**Exercise details:**
Whenever a line in the listing contains "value", copy that line.

**Data block:**
----

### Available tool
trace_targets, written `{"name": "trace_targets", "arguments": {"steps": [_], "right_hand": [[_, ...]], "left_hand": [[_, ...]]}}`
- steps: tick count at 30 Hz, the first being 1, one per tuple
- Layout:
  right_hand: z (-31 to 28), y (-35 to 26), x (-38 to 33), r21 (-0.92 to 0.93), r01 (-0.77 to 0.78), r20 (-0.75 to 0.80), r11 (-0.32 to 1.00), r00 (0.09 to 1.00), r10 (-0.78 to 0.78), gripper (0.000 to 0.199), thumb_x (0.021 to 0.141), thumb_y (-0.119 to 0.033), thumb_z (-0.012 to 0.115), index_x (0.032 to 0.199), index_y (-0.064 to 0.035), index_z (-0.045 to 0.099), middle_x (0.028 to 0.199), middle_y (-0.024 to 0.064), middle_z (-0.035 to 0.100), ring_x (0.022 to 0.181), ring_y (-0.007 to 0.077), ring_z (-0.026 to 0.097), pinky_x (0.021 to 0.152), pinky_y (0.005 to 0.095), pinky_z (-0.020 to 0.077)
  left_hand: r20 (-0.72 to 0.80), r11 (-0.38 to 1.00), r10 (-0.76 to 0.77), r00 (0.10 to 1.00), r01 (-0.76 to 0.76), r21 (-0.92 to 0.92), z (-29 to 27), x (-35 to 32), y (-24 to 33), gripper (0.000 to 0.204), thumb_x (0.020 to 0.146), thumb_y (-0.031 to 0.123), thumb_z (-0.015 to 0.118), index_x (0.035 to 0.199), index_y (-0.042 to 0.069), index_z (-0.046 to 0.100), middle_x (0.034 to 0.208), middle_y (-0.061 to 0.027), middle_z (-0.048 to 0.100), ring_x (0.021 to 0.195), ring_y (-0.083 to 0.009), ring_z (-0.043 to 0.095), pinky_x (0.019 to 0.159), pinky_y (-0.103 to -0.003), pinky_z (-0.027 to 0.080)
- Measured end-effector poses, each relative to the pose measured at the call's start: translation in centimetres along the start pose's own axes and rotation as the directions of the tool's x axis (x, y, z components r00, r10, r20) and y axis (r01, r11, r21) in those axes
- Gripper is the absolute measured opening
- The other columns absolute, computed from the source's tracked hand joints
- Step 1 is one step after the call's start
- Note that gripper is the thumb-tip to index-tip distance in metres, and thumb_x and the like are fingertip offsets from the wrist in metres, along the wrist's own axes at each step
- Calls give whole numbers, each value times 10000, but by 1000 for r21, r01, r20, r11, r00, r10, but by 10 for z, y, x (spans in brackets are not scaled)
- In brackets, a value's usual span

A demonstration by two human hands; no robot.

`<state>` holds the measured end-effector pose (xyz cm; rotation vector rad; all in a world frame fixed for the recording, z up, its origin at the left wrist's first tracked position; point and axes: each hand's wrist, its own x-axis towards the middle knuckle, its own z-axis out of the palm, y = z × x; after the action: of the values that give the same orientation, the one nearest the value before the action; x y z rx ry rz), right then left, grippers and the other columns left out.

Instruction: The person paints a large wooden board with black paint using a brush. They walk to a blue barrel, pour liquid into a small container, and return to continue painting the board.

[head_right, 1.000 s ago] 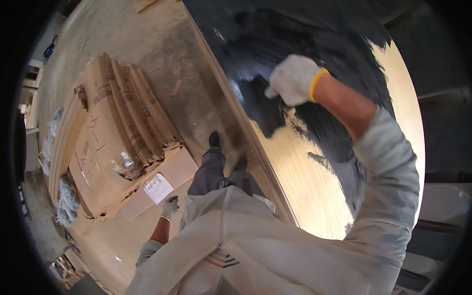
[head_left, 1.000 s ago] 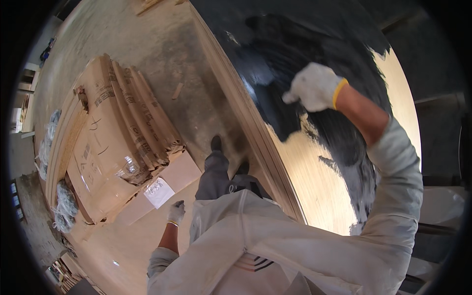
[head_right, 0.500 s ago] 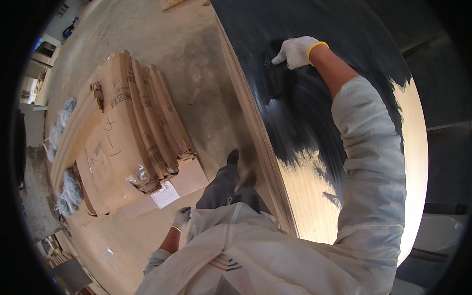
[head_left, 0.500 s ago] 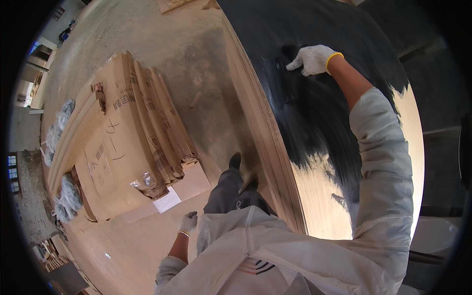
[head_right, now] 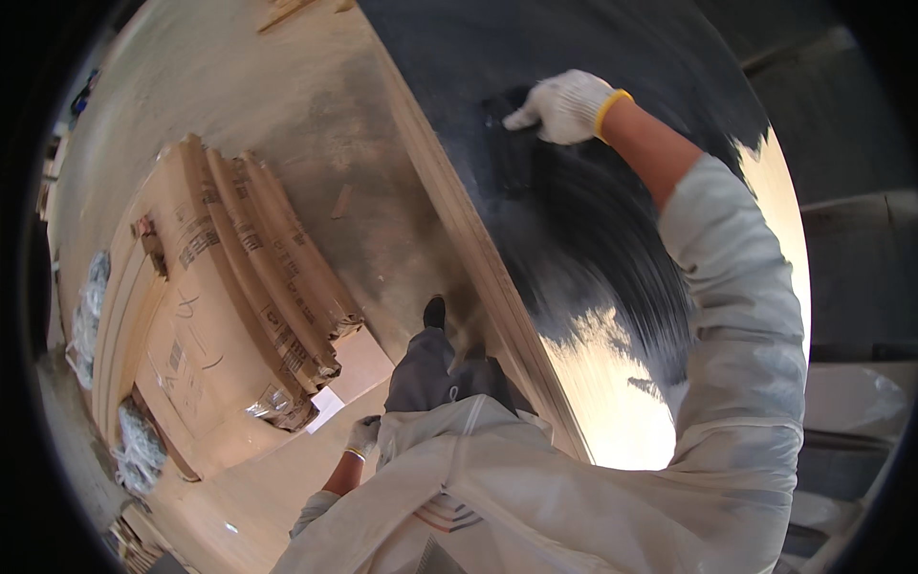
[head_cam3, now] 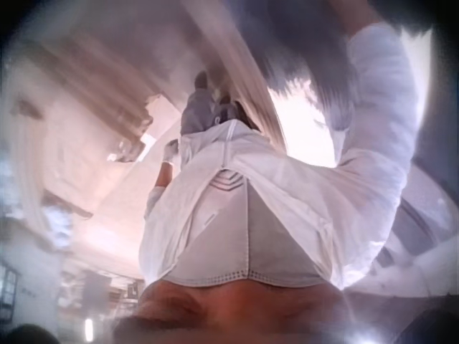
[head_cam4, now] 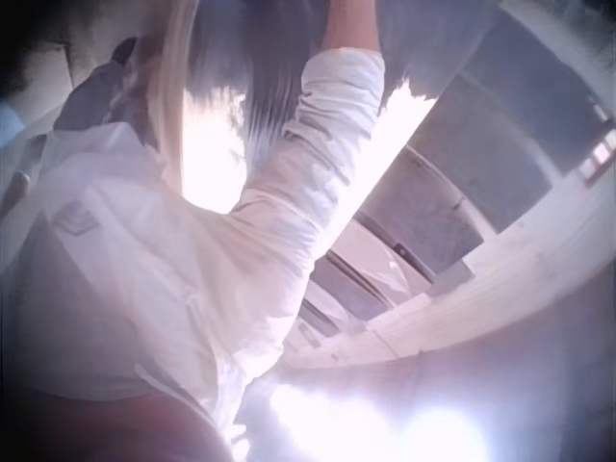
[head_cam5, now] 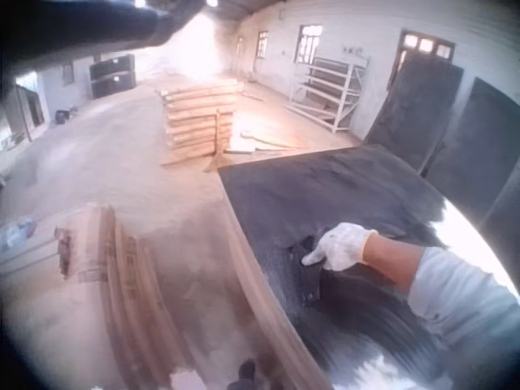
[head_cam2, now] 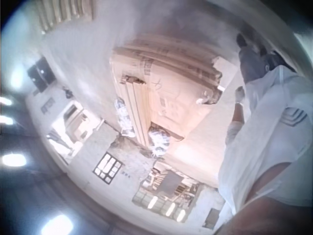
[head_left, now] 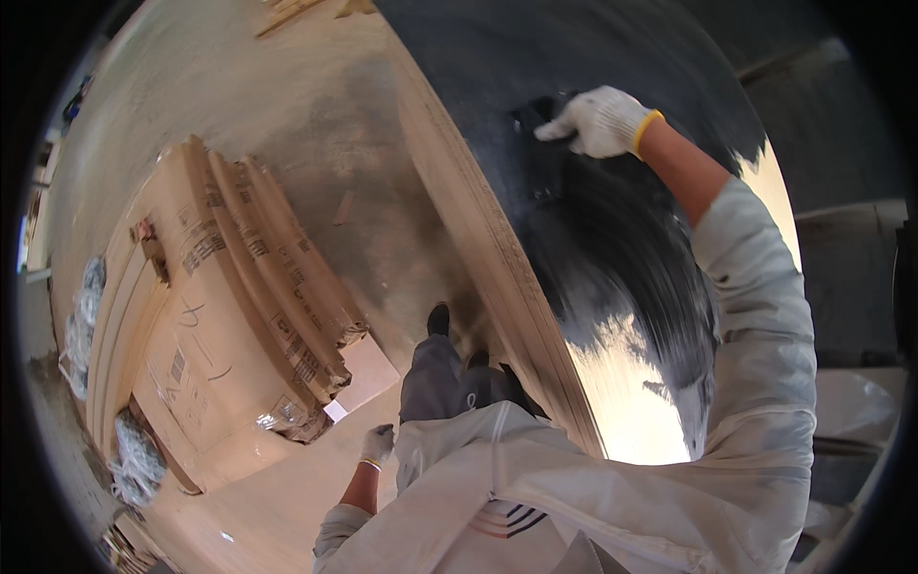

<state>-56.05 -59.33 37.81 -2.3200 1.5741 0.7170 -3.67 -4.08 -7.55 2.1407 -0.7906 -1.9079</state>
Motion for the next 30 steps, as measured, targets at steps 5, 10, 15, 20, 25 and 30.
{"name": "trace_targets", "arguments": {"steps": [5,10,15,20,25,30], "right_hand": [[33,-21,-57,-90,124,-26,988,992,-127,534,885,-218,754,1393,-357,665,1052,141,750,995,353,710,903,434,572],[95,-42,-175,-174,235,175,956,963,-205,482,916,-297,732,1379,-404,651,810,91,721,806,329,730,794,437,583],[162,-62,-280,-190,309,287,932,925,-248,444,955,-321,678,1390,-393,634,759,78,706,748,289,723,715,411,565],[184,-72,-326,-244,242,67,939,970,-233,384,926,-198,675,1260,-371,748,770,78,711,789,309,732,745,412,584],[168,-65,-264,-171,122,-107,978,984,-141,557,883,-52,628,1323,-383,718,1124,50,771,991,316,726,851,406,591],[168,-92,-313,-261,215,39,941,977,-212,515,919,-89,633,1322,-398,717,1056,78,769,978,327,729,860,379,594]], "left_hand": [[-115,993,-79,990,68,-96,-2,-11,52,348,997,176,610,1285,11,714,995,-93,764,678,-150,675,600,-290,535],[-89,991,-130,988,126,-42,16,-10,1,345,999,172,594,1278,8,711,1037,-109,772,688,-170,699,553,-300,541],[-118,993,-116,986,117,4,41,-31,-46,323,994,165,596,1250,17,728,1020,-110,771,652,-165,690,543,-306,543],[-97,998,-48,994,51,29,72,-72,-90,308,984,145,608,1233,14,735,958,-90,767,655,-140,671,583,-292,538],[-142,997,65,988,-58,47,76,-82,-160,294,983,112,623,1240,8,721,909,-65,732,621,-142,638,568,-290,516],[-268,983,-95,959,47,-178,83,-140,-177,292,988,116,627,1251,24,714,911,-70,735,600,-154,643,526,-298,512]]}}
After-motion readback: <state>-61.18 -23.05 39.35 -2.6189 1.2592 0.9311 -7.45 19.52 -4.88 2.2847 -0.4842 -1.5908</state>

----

**Finished task:**
- Calls give whole numbers, each value times 10000, but by 1000 for r21, r01, r20, r11, r00, r10, but by 10 for z, y, x (spans in brackets are not scaled)
- In brackets, a value's usual span
`<state>` holds the measured end-effector pose (xyz cm; rotation vector rad; all in a world frame fixed for the recording, z up, its origin at the left wrist's first tracked position; point and axes: each hand's wrist, its own x-axis towards the middle knuckle, its own z-axis out of the palm, y = z × x; after the action: of the values that give the same orientation, the one nearest the value before the action; x y z rx ry rz), right then left, grippers and the other columns left out.

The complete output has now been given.